(Given information)
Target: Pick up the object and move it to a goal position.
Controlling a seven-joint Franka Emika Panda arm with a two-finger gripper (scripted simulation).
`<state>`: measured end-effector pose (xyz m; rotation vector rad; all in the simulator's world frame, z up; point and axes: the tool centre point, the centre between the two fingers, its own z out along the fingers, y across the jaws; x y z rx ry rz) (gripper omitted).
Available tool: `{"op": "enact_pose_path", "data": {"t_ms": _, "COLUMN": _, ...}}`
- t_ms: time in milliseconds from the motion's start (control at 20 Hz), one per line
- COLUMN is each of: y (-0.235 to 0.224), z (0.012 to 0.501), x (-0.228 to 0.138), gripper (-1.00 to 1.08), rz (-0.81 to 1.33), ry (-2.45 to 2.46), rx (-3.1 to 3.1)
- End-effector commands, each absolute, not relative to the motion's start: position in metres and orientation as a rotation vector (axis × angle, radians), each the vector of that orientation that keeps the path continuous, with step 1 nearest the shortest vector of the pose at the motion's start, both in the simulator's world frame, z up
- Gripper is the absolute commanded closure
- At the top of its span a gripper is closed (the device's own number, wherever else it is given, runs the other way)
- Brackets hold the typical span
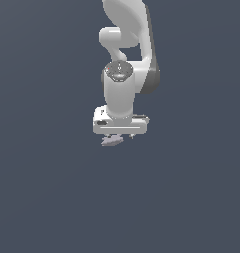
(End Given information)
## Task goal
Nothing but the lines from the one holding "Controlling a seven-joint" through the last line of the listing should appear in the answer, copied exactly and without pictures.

## Answer for this exercise
Controlling a seven-joint Franka Emika Panda arm with a two-finger gripper (scripted simulation).
`<state>`: measured end-effector pose (xyz m; rotation vector rad; all in the simulator's world frame, z up; point and axes: the tool centre point, the centre between the two fingers, its own z out along the fingers, y across the jaws; x y z rx ry rz) (gripper omitted).
Available tool: `{"op": "enact_pose_path", "data": {"t_ms": _, "COLUMN": _, ...}}`
- t_ms: time in milliseconds from the motion's start (control at 20 Hz), one per line
- COLUMN is each of: y (-0.235 to 0.224), z (0.012 to 0.501), x (-0.228 to 0.138), gripper (-1.00 to 1.08), rz (-0.81 to 1.33), ry (-2.45 to 2.46), rx (-3.1 to 3.1)
- End-effector commands, each absolute, not relative to the motion's start: position in metres and orientation as a rotation vector (axis × angle, radians), each the vector of that orientation that keeps the path continuous, with step 1 nearest the shortest vector of the pose at the motion's start, both in the simulator's world frame, z up
- Gripper is the absolute commanded closure
- At the top of its span a gripper is closed (the device's own number, wherever else it is given, runs the other way)
- Brackets hold the typical span

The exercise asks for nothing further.